Fig. 38. Separation of the same multiplex products of mixtures A and C (four lanes) on two different agaroses. Arrow indicates a few unspecific products in lane 2 and circle indicates primers (or primer-dimers), both of these being stronger on the NuSieve gel. This shows tthat NuSieve gels have a higher transparency. Also, separation on NuSieve gels was achieved in les amount of time, over a shorter gel length. The unmarked lane(s) is the 1 kb ladder (GIBCO).
Agarose gel (running time)
Agarose gels can be run at various voltages, depending on the separation desired and the available time. It was noticed that, at least for PCR products smaller than 600 bp, separation is better and bands are sharper if gels are run very fast (3-4 hours for a 15-20 cm long 2-3% agarose gel). When the same gel runs at a low voltage overnight (14-16 hours) the products become less separable or "puffy" due to the diffusion in the gel (compare Fig. 39 below with lane C in Fig. 1).

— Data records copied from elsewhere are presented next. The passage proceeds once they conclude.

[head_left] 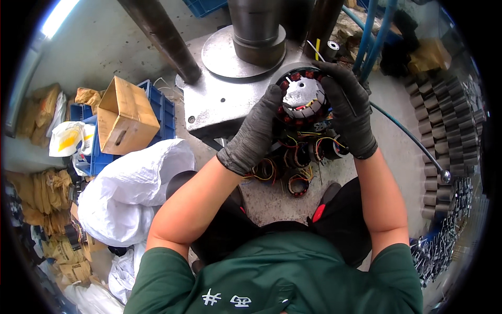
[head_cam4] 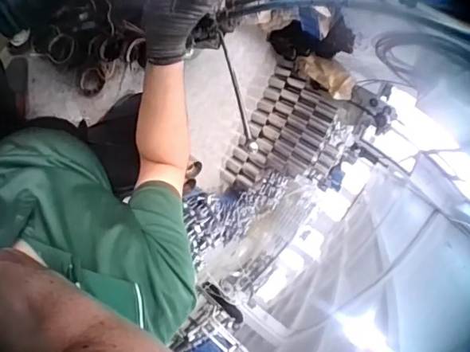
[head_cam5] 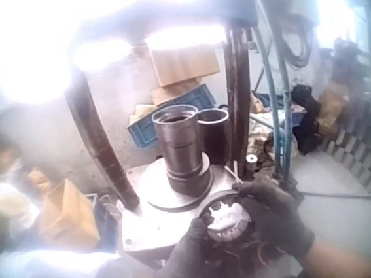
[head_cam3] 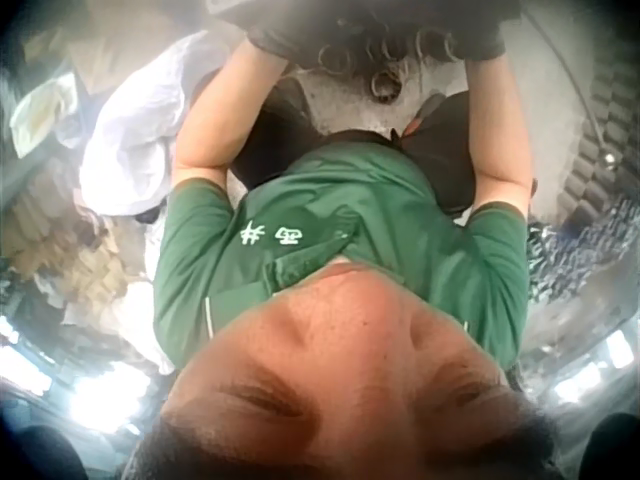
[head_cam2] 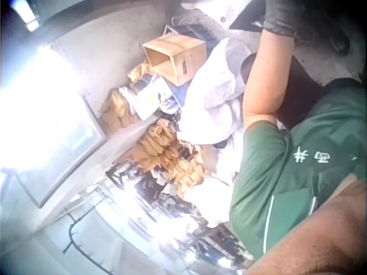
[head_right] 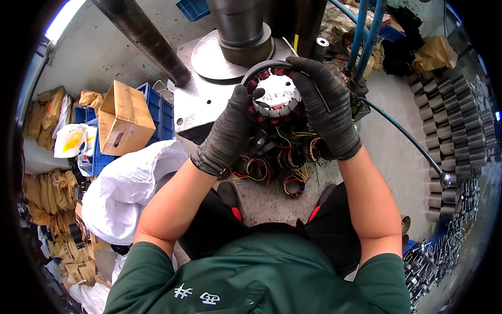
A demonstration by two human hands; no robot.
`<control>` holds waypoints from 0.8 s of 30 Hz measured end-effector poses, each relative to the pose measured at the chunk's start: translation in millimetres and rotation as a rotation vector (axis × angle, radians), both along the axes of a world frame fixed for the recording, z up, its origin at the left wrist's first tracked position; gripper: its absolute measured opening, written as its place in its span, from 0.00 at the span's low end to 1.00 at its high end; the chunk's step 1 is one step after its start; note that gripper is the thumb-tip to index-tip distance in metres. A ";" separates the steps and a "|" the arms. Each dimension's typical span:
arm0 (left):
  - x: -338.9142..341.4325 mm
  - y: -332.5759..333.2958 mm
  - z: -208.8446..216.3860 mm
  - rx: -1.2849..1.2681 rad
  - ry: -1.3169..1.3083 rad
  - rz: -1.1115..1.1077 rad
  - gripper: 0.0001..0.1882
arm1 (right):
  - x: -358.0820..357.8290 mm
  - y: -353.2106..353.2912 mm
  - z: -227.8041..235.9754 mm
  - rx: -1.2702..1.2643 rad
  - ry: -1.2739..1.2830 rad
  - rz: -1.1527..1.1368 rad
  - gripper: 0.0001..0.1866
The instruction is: The person uses a press machine and a small tool to assemble a stator by inserting copper coils into a metal frame and then securing them.
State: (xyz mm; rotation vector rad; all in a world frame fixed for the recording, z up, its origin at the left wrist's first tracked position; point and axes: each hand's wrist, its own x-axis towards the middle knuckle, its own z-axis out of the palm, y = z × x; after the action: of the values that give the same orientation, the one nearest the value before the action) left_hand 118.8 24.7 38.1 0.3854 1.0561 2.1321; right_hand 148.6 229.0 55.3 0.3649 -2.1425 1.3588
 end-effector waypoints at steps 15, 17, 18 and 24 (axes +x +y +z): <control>-5.0 -2.7 -16.5 0.009 -0.190 0.347 0.35 | 14.3 -6.8 3.0 -0.177 -0.005 0.138 0.18; -9.9 -7.4 -10.2 0.093 -0.351 0.375 0.37 | 21.1 -1.0 -1.5 -0.241 -0.026 0.130 0.20; -8.1 -4.5 5.5 -0.019 -0.306 0.424 0.37 | 25.1 2.8 -3.9 -0.314 -0.048 0.140 0.19; -19.4 -16.0 -3.5 0.269 -0.299 0.363 0.38 | 48.1 -12.1 -0.5 -0.475 -0.151 0.222 0.14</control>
State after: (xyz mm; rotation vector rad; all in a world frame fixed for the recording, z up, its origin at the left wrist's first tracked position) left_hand 99.4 8.7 34.7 -0.0115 0.7090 2.5670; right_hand 196.8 216.9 54.8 0.3215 -1.8502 2.0178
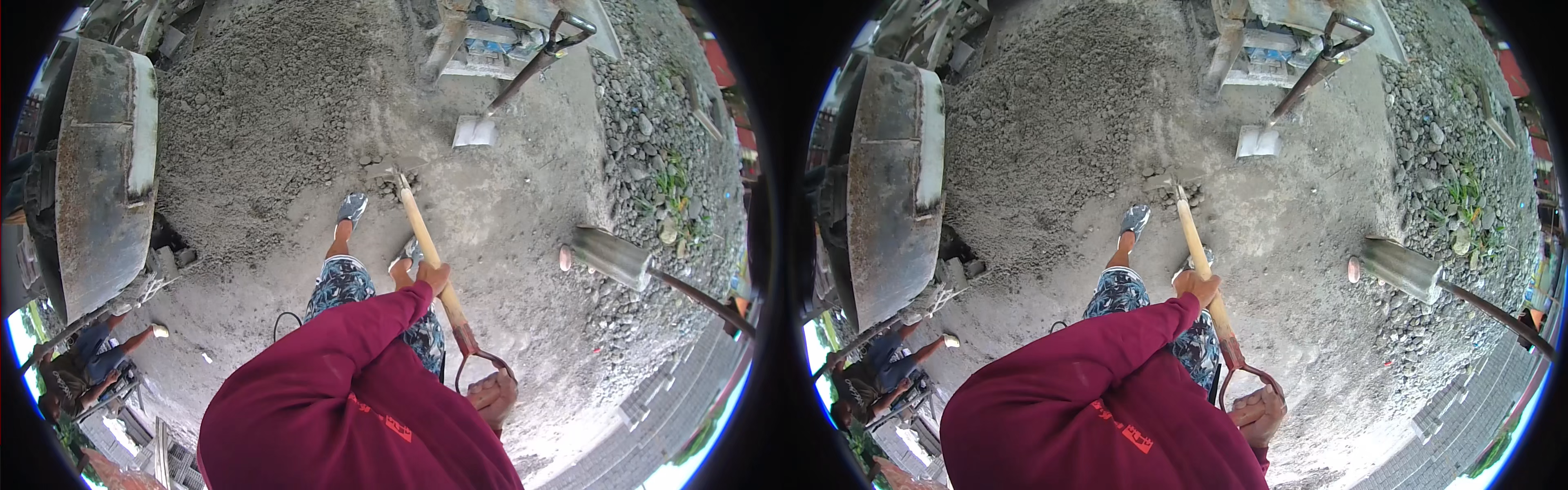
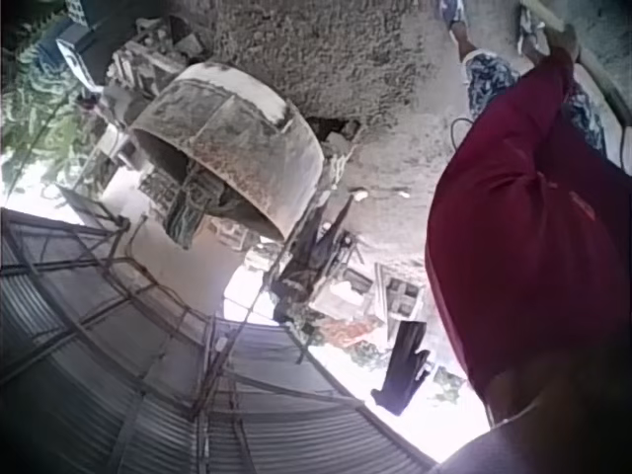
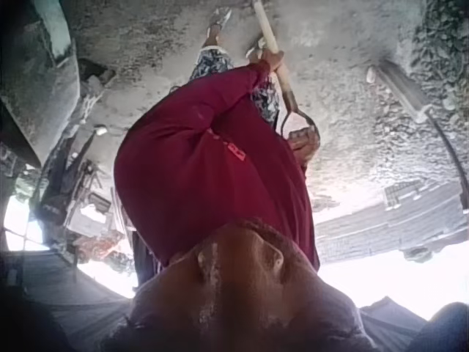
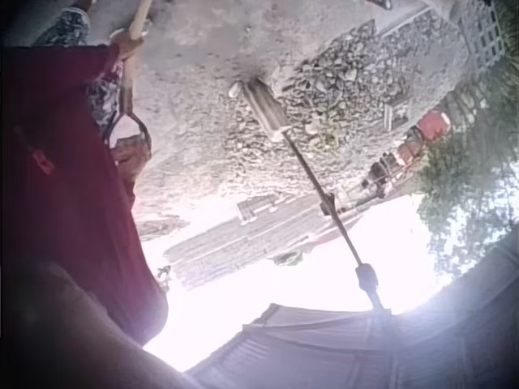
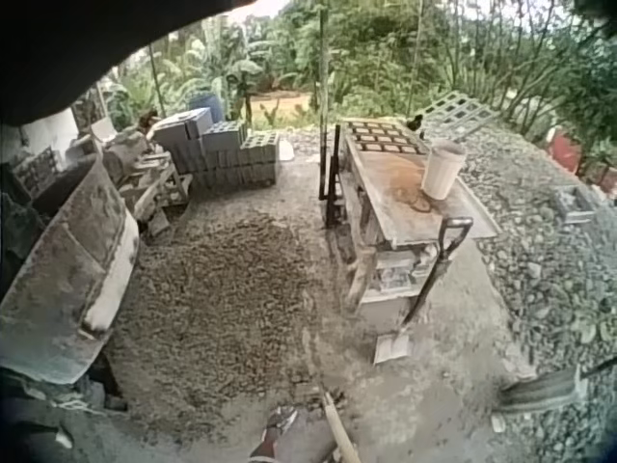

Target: The person mixes concrete by hand using a shovel, scooping gravel from a pile into the mixture and stirring the wet cement on the ground.

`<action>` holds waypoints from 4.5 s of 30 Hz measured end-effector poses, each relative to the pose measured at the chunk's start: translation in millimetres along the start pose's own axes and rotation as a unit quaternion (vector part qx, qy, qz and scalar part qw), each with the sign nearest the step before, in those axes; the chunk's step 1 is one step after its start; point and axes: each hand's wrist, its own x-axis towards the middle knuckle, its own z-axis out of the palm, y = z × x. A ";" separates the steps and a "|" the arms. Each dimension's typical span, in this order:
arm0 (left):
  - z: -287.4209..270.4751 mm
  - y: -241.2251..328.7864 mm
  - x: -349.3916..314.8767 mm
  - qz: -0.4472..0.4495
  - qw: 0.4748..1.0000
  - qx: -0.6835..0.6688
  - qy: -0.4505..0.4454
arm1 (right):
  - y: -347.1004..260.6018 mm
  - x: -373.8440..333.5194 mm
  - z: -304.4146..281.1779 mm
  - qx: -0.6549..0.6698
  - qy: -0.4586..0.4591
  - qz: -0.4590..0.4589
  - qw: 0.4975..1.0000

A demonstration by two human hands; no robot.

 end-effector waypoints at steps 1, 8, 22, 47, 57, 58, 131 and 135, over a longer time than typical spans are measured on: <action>-3.2 -3.0 7.6 0.003 1.000 0.005 0.002 | 7.7 3.2 15.1 0.003 0.005 -0.016 1.000; -122.5 46.0 131.8 0.052 0.982 -0.170 0.070 | 61.0 65.3 134.8 -0.008 -0.111 0.052 0.992; -40.7 41.3 -46.5 -0.002 0.997 -0.033 0.064 | 3.8 -33.8 52.6 -0.142 -0.001 -0.084 0.986; -17.9 -85.5 -77.9 -0.071 0.993 -0.096 -0.025 | 35.9 -101.9 3.4 -0.240 0.023 -0.183 0.953; -61.0 -4.2 -19.6 -0.053 0.989 0.106 -0.090 | 130.6 -92.8 61.0 -0.028 0.110 -0.047 0.992; -66.4 -2.8 -10.2 -0.049 0.989 0.103 -0.091 | 140.1 -89.3 70.7 0.017 0.118 -0.016 0.993; -141.5 -104.4 112.0 -0.063 0.818 -0.478 0.312 | 139.0 297.4 -69.9 -0.193 -0.019 -0.029 0.981; -194.5 -79.8 52.5 0.032 0.805 -0.477 0.351 | 129.7 265.7 -48.8 -0.143 -0.087 -0.019 0.986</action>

Fig. 39. Multiplex PCR with mix C was performed on 9 DNA samples to screen for microdeletions (chromosome Y loci. Gel separation was performed overnight (14 hours). Products appear diffuse, less intense, and less separable (product 1 and 2 are "fused" together). Green and magenta arrows indicate lack of loci #1 and # 4 (microdeletions) in some of the DNA samples tested. he unmarked lane(s) is the 1 kb ladder (GIBCO).

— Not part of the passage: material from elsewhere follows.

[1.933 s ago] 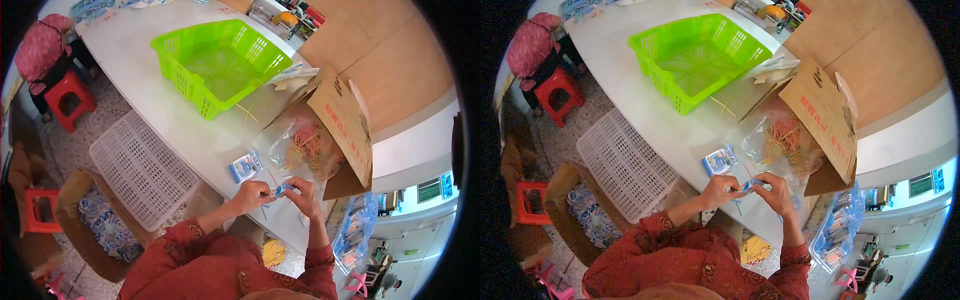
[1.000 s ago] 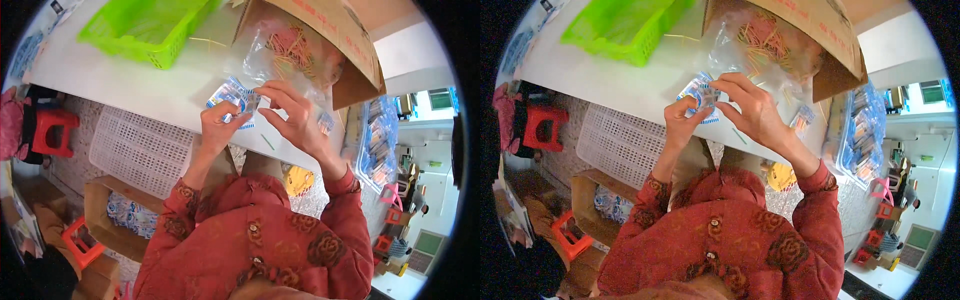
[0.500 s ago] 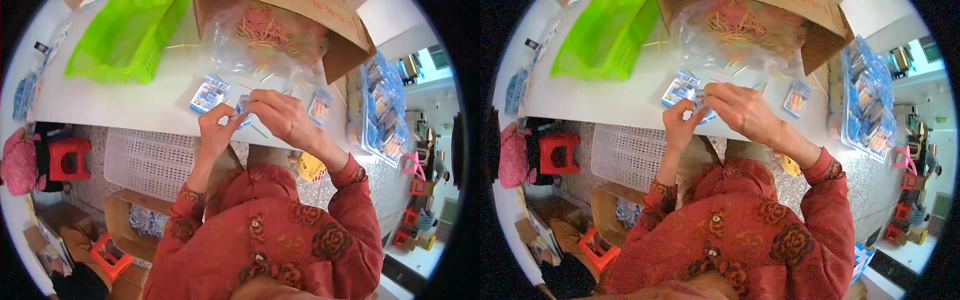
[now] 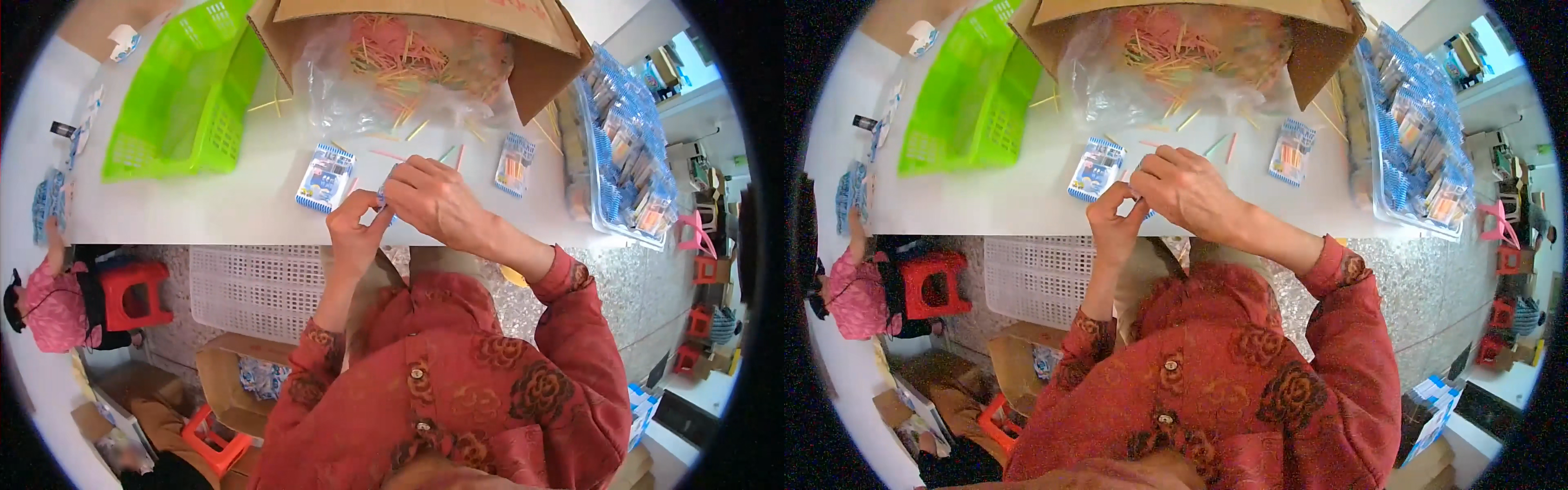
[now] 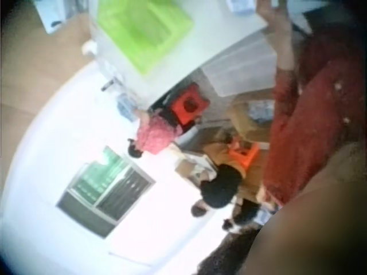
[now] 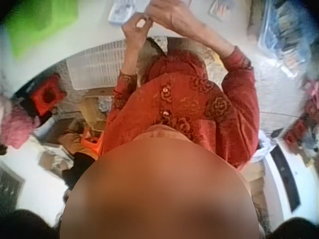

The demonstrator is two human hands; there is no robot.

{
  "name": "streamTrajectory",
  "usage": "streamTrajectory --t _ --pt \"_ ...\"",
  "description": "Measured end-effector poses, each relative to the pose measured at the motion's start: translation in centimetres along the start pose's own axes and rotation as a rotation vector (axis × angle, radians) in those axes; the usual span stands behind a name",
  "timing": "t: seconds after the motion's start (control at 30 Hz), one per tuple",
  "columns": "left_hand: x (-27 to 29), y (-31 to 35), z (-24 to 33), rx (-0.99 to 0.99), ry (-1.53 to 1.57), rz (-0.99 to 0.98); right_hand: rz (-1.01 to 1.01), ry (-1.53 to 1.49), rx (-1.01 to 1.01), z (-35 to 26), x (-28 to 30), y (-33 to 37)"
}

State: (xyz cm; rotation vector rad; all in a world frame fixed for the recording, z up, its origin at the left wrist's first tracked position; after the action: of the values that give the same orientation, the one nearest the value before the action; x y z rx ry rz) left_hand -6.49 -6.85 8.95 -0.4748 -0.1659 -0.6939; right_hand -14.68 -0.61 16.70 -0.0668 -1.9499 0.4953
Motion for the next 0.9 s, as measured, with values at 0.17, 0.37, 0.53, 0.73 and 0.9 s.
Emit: streamTrajectory --t 0.17,0.37,0.53,0.73,0.9 --pt "-0.4 -0.2 -2.5 0.088 0.192 -0.003 0.006 -0.265 -0.017 1.3 -0.2 -0.3" --pt "-0.4 -0.6 -4.9 0.142 0.28 0.027 0.101 -0.491 -0.54 13.1 1.9 -2.1" --pt "0.0 -1.0 -4.1 0.173 0.325 0.027 -0.044 -0.094 -0.41 21.9 -1.2 -5.3" --pt "0.6 -1.0 -3.8 0.225 0.382 0.014 -0.15 0.115 -0.191 24.9 -7.6 -7.4" --pt "1.3 -0.8 -3.9 0.216 0.453 0.02 -0.507 0.315 -0.312 25.5 -10.2 -8.2"
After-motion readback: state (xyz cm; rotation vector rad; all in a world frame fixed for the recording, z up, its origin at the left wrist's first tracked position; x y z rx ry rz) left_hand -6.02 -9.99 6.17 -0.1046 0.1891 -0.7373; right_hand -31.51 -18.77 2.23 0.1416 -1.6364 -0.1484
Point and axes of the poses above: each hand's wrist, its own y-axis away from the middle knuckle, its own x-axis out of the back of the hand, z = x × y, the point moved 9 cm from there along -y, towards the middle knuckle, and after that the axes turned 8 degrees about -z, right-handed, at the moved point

Agarose gels and polymorphic loci
As depicted also in Fig. 7, agarose gels can be used to separate PCR products of plymorphic loci. In most cases, two or three bands appear, due to heteroduplex formation between the long and short alleles. However, separation of multiplex PCR reaction products of many polymorphic loci (for example mixture K) coud become a problem for nondenaturing agarose gels. In mixture K, products were chosen so they differ by no less than 5 bp and no more than 45 bp. As depicted in Fig. 7 and Fig. 40 (below), agarose gels do not have sufficient separation power. Bands become to overlap and it is difficult or impossible to find and label each band. Denaturing polyacrylamide gels are recommended in such cases (see below).

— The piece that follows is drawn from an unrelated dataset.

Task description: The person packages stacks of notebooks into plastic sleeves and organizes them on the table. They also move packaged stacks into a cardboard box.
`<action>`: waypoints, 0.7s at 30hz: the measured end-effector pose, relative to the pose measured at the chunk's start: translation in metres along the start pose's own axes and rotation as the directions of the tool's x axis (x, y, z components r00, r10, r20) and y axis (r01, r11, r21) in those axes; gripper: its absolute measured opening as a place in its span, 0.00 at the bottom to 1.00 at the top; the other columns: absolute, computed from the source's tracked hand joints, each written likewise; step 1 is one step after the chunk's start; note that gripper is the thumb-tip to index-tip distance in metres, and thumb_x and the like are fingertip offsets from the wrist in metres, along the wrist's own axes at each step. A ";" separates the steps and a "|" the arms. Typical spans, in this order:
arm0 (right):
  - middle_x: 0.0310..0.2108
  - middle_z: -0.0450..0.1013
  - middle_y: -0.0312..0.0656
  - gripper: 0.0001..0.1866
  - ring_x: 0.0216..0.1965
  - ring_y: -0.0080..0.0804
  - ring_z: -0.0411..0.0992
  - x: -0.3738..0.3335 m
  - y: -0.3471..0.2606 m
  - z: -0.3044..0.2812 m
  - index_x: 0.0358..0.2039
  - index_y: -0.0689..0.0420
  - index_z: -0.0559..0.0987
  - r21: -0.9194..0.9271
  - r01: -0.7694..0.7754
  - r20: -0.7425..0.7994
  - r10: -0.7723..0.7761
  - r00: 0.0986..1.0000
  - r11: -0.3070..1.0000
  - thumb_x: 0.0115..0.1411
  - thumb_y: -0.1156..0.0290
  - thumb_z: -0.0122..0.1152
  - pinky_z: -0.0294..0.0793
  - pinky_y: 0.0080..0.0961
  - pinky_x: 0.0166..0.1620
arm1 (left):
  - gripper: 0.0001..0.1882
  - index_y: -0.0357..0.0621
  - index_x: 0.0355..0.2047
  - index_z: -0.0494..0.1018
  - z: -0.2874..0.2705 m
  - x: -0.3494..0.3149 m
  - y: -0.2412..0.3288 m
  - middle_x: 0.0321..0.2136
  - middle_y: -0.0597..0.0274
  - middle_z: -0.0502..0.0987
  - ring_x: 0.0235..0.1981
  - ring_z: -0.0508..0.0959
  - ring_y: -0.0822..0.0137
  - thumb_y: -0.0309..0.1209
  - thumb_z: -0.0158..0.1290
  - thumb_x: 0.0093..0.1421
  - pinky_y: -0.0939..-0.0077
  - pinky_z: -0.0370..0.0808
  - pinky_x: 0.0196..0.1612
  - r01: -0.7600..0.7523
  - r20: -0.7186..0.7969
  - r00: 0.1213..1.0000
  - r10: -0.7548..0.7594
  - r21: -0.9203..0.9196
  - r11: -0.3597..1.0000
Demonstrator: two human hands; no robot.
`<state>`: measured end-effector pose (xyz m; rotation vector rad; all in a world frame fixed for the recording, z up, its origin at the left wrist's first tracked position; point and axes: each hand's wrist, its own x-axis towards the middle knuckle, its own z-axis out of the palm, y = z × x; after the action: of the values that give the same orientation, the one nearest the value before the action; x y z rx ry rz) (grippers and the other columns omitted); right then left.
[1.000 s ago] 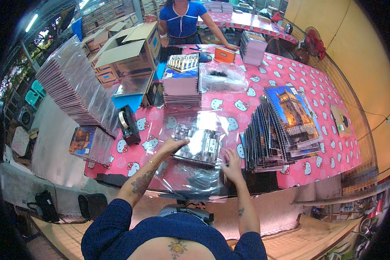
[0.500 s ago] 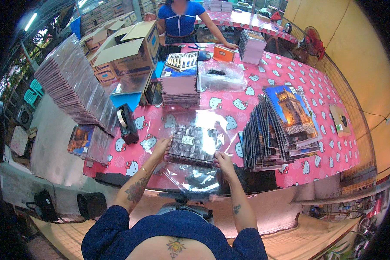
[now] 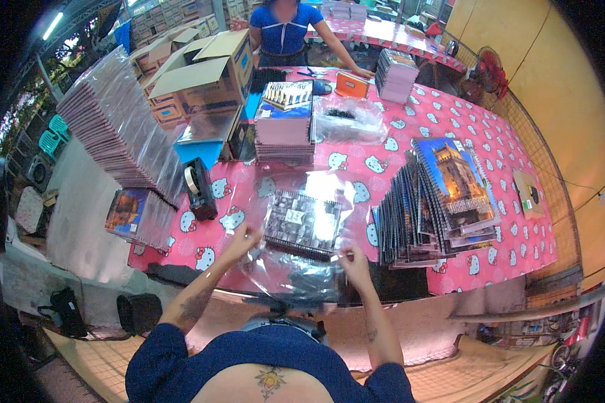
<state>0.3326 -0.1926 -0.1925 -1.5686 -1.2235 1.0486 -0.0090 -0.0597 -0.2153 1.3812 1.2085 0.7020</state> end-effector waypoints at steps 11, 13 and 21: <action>0.32 0.77 0.47 0.14 0.35 0.48 0.76 -0.046 -0.041 0.012 0.40 0.53 0.76 -0.576 0.272 0.418 -0.008 0.908 0.771 0.60 0.58 0.61 0.74 0.41 0.40 | 0.10 0.46 0.37 0.75 -0.033 -0.067 0.031 0.33 0.50 0.76 0.37 0.76 0.47 0.35 0.56 0.58 0.56 0.73 0.40 -0.513 0.507 0.832 0.224 0.551 0.658; 0.32 0.76 0.51 0.14 0.36 0.52 0.76 -0.046 -0.037 0.010 0.41 0.54 0.76 -0.517 0.365 0.490 -0.082 0.868 0.774 0.63 0.58 0.55 0.73 0.43 0.39 | 0.11 0.45 0.37 0.75 -0.037 -0.068 0.026 0.33 0.49 0.77 0.36 0.77 0.47 0.38 0.56 0.58 0.55 0.73 0.39 -0.575 0.592 0.789 0.165 0.615 0.540; 0.36 0.75 0.53 0.18 0.38 0.54 0.74 -0.043 -0.036 0.010 0.42 0.57 0.77 -0.657 0.263 0.431 0.065 0.900 0.707 0.61 0.55 0.57 0.73 0.42 0.41 | 0.12 0.44 0.40 0.78 -0.048 -0.046 0.045 0.31 0.50 0.79 0.34 0.79 0.49 0.34 0.56 0.57 0.58 0.75 0.39 -0.462 0.528 0.844 0.089 0.634 0.620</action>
<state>0.3074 -0.2278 -0.1566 -1.8413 -2.1961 0.9175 -0.0544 -0.0795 -0.1522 2.3272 0.9111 0.0112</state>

Fig. 40. Multiplex PCR amplification of mixture K, using four different DNA samples. A 2.5% agarose gel was used to separate the products. As depicted also in Fig. 7, 2-3 bands become visible for each product. When together, many of these bands start overlapping, making identification of individual products/alleles impossible. The unmarked lane(s) is the 1 kb ladder (GIBCO).